My modus operandi is to write the optimized function in an .asm
, assemble it with NASM and add it to the build, along with other .asm
functions, as a static library.
The problem with this approach is that, to my knowledge, GCC, Clang and MSVC are not able to apply Link Time Optimization when working with object files that have been compiled from assembly.
This means that even simple procedures or functions are not inlined, and have to pay the overhead associated with a function call.
A simple example
Ignoring for a moment the fact that the every compiler exposes a builtin that provides this exact functionality (e.g. __builtin_ia32_rdtsc()
), imagine you needed to add a Time Stamp Counter function to your application.

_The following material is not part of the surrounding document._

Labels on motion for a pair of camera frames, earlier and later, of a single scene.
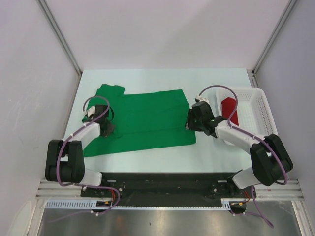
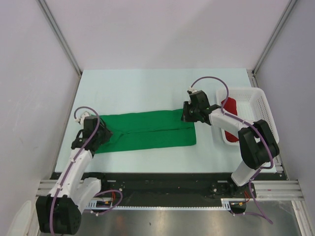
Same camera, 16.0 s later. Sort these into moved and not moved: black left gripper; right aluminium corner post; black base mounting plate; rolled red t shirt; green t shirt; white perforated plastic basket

The following is a dummy application that uses the RDTSC function (the multiply between GetRDTSC
and argc
is there to avoid the compiler optimizing it away):
#ifdef __cplusplus
extern "C"
#endif
unsigned long GetRDTSC();
int
main(int argc, char** argv)
{
int Result = (int)(GetRDTSC() * argc);
return Result;
}
In order to add the functionality you would have two approaches:
- compile the function as a standalone assembly file and add the object file to your build
- use inline assembly (if your compiler supports it)
Standalone assembly
Standalons assembly works on all compilers and, using AT&T syntax, looks like this:
.global GetRDTSC
GetRDTSC:
rdtsc // read time-stamp counter into EDX:EAX
shl $32, %rdx // combine into RAX register
or %rdx, %rax
ret
The output produced by GCC and Clang (MSVC produces something similar) when compiled with all optimizations (-O3 -flto
) is:
Dump of assembler code for function main:
0x00000000004004a0 <+0>: push %rbx
0x00000000004004a1 <+1>: mov %edi,%ebx
0x00000000004004a3 <+3>: callq 0x400488 <GetRDTSC>
0x00000000004004a8 <+8>: imul %ebx,%eax
0x00000000004004ab <+11>: pop %rbx
0x00000000004004ac <+12>: retq
As you can see, the function has not been inlined, despite begin just three instructions, because (I speculate) the assembler doesn’t decorate the object file with the metadata required by linker in order to optimize the function away when going through link time optimization.
The inline assembly way
When using inline assembly, on the other hand, things work as expected, and the resulting binary is optimized correctly.
This is the inline equivalent of the previous GetRDTSC
function, using the GCC Extended Asm syntax:
static unsigned long
GetRDTSC()
{
// read time-stamp counter into EDX:EAX
// then combine into RAX register
unsigned Low, High;
__asm__("rdtsc" : "=a"(Low), "=d" (High));
return ((unsigned long)Low) | (((unsigned long)High) << 32);
}
And this is the disassembled main
function:
Dump of assembler code for function main:
0x00000000004003b0 <+0>: rdtsc
0x00000000004003b2 <+2>: shl $0x20,%rdx
0x00000000004003b6 <+6>: or %rdx,%rax
0x00000000004003b9 <+9>: imul %edi,%eax
0x00000000004003bc <+12>: retq
Perfect! The function call and associated stack manipulation are gone, and only the essential instructions remain.
This is the superior approach for compact procedures that are invoked frequently, but can quickly become impossible to maintain as the complexity of the assembly function rises.
In Rival Fortress I use a mixture of both approaches: I initially write and debug assembly functions as standalone files, and during profiling sessions I decided if it is worth it to inline them.
NOTE: Inline assembly doesn’t work on MSVC when compiling for x64 targets, so you are out of luck if that is your compiler of choice.